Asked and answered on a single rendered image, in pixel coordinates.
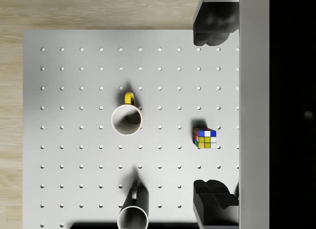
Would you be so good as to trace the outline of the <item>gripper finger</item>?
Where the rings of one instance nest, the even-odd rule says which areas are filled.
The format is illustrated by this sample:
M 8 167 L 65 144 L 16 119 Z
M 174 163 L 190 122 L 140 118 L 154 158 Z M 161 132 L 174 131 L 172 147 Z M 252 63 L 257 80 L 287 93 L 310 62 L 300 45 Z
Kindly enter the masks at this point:
M 239 29 L 239 0 L 199 0 L 193 16 L 194 45 L 218 46 Z
M 195 180 L 193 210 L 199 229 L 239 229 L 239 199 L 217 180 Z

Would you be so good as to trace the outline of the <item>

....

▶ **Work instructions**: Reproduce the listing above exactly, without a single picture.

▶ **Solved problem**:
Asked and answered on a single rendered image, in pixel coordinates.
Would you be so good as to trace the outline of the <item>gripper finger</item>?
Where the rings of one instance nest, the even-odd rule says which areas are filled.
The format is illustrated by this sample:
M 8 167 L 65 144 L 16 119 Z
M 174 163 L 190 122 L 140 118 L 154 158 Z M 161 132 L 174 131 L 172 147 Z M 252 63 L 257 80 L 287 93 L 310 62 L 300 45 Z
Kindly enter the masks at this point:
M 239 29 L 239 0 L 199 0 L 193 16 L 194 45 L 218 46 Z
M 195 180 L 193 210 L 199 229 L 239 229 L 239 199 L 217 180 Z

Would you be so good as to trace the outline of the <item>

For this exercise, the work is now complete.